Dividend investors would be well-advised to invest in proven businesses. The highest quality pharma stocks boast top-notch product portfolios with even deeper pipelines.

Pfizer (PFE -1.82%) arguably fits this profile neatly. Yet the stock has dipped 13% year to date, which appears to make it a great buying opportunity. Let's dig into Pfizer's fundamentals and valuation to find out why. 

An all-around solid business

In recent years, Pfizer has become best known for product offerings designed to tackle COVID-19. Its COVID vaccine, known as Comirnaty and co-owned with its German partner BioNTech (BNTX -0.61%), generated a record total of $59.1 billion in revenue in 2021. Pfizer's COVID anti-viral drug marketed as Paxlovid has also established itself as a leader. 

In late July, the company reported its financial results for the second quarter ended June 30. And Pfizer certainly didn't disappoint, exceeding the analyst consensus for revenue and non-GAAP (adjusted) diluted earnings per share (EPS) during the quarter. 

The company recorded $27.7 billion in revenue in the second quarter, which was a 46.8% growth over the year-ago period. This was significantly higher than the $26.2 billion in revenue that analysts were expecting for the quarter. What was behind Pfizer's eighth revenue beat out of the last 10 quarters? 

Unsurprisingly, Pfizer's COVID-19 products were once again the primary growth driver for the company in the second quarter. Comirnaty's revenue surged 12.9% higher year over year to $8.8 billion during the quarter. Adjusting for unfavorable foreign currency translations that were the result of a stronger U.S. dollar, the drug's revenue was up 20% for the quarter. 

And Paxlovid logged a whopping $8.1 billion in revenue in the second quarter. This was all additional revenue since the therapy didn't receive Emergency Use Authorization from the U.S. Food and Drug Administration until last December. 

Pfizer's non-COVID product portfolio performance wasn't flashy during the quarter. But it still produced $10.8 billion in revenue for the company. Factoring in foreign currency headwinds, this was up 1% over the year-ago period. 

This was led by double-digit percentage revenue growth in the company's anti-coagulant drug co-owned with Bristol-Myers Squibb (BMY -1.71%) called Eliquis and the rare heart disease drugs Vyndaqel/Vyndamax. 

Pfizer posted $2.04 in adjusted diluted EPS in the second quarter, which was a blistering 92.5% year-over-year growth rate. This came in ahead of the $1.95 in adjusted diluted EPS that analysts were projecting for the quarter. And it was the eighth quarter out of the past 10 quarters that the company has outperformed the analyst-adjusted diluted EPS consensus. 

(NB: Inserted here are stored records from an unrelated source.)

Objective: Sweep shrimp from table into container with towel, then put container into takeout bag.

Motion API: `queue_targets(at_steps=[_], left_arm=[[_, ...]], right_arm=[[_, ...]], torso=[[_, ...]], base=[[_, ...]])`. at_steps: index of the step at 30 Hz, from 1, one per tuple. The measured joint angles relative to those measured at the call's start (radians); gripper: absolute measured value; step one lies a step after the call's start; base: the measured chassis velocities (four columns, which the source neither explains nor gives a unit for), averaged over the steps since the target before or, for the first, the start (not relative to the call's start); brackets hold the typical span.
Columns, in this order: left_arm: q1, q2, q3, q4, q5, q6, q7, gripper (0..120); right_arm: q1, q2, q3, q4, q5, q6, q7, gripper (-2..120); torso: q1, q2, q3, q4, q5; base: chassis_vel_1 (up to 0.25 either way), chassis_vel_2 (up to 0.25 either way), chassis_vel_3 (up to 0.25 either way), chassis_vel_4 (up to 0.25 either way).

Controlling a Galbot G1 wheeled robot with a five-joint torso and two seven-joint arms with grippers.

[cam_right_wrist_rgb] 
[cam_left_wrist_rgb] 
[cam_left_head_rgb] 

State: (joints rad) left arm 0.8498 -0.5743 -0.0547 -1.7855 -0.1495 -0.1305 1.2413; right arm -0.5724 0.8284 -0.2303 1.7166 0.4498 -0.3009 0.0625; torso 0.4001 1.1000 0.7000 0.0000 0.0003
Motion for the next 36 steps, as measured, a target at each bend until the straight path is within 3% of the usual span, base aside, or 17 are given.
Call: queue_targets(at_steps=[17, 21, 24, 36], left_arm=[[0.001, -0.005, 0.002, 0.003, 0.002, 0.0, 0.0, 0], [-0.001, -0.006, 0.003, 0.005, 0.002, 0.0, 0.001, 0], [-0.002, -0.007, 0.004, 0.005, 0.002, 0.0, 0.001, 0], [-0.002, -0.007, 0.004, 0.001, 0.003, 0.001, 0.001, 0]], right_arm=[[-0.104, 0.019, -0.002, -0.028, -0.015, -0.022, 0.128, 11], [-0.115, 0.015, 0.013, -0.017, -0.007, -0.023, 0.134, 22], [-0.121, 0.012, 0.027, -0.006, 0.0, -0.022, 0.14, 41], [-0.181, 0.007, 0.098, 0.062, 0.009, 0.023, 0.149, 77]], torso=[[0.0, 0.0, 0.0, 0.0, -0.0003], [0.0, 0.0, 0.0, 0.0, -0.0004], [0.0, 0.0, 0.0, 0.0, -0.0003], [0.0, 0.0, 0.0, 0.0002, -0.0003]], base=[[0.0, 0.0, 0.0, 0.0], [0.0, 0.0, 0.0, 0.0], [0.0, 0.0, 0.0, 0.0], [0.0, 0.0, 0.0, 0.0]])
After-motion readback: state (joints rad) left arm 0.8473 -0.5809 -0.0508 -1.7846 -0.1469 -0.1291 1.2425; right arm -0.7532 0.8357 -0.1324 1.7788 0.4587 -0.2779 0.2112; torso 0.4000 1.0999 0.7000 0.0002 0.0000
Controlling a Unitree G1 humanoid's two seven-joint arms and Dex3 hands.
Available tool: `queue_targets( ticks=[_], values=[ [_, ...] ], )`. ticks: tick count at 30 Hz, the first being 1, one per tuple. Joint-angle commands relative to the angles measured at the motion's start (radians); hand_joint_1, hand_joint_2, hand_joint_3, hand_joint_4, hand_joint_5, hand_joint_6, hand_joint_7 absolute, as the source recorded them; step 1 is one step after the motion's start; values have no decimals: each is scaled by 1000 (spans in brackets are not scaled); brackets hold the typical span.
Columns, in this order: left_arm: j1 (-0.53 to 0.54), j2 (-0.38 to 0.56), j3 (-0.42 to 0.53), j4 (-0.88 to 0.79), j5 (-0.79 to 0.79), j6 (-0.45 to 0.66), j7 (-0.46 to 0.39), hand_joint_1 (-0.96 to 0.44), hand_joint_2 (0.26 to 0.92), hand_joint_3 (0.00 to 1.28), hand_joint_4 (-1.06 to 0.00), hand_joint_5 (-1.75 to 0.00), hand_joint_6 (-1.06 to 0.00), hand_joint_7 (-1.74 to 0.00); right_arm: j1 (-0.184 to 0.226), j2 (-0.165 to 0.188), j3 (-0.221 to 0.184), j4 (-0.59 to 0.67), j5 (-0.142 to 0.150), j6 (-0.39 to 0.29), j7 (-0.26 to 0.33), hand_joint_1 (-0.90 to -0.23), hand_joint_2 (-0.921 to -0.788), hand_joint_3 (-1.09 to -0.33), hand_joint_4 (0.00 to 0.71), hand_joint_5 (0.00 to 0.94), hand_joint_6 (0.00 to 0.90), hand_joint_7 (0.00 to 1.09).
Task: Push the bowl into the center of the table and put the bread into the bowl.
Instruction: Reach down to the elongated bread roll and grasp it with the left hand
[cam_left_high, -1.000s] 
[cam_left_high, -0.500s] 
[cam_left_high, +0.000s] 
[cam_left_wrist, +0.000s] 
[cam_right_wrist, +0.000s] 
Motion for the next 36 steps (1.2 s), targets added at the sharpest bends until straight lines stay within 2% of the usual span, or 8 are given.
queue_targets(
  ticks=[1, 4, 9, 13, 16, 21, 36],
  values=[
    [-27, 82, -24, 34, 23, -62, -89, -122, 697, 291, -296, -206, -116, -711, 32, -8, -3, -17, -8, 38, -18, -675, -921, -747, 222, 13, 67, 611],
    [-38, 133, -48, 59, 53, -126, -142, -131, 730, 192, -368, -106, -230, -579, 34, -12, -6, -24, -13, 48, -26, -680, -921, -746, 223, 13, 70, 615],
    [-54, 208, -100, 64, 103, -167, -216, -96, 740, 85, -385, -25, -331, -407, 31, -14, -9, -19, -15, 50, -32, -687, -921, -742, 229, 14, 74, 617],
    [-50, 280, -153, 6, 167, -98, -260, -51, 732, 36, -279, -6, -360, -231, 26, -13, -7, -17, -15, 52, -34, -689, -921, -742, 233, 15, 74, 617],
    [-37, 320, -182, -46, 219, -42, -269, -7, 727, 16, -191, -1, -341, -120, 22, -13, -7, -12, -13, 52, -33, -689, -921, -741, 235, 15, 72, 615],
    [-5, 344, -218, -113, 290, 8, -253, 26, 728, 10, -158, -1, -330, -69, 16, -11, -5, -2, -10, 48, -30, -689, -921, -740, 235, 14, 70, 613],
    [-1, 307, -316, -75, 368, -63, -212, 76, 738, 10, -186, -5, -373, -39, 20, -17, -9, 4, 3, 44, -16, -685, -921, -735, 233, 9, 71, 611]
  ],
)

Pfizer's significantly higher revenue base and a 1,010-basis-point expansion in the non-GAAP net margin over the year-ago period to 42% led to this staggering adjusted diluted EPS growth. This was only slightly offset by a 0.6% year-over-year increase in the outstanding share count to 5.7 billion during the quarter. 

A patient attends a doctor appointment during the COVID-19 pandemic.

Image source: Getty Images.

A dividend with growth left in the tank

Pfizer can provide investors with a 3% dividend yield, which is double the S&P 500 index's 1.5% yield. And as appealing as this dividend is to income investors, it is far from being a yield trap. 

This is because, for one, Pfizer's pipeline of more than 100 projects in clinical development has analysts believing the company's elevated earnings will remain stable over the next five years. Secondly, the dividend payout ratio will come in just below 25% in 2022. This is a large enough margin of safety for Pfizer to not only continue paying its dividend but also somewhat expand its payout ratio. And all the while, it still gives the company more than enough retained earnings to work with to execute share repurchases, complete bolt-on acquisitions or new partnerships, and pay down debt.

The valuation is dirt cheap

Pfizer's business is fundamentally healthy. But there seems to be a disconnect between its fundamentals and stock price.

This is supported by the fact that Pfizer's forward price-to-earnings (P/E) ratio of 9.5 is considerably lower than the drug manufacturers' general industry average forward P/E ratio of 11.2. The stock is also deeply discounted compared to its historical valuation. For instance, Pfizer's price-to-sales (P/S) ratio of 2.8 is far below its 10-year median P/S ratio of 3.9. This arguably makes the stock a smart buy for income investors.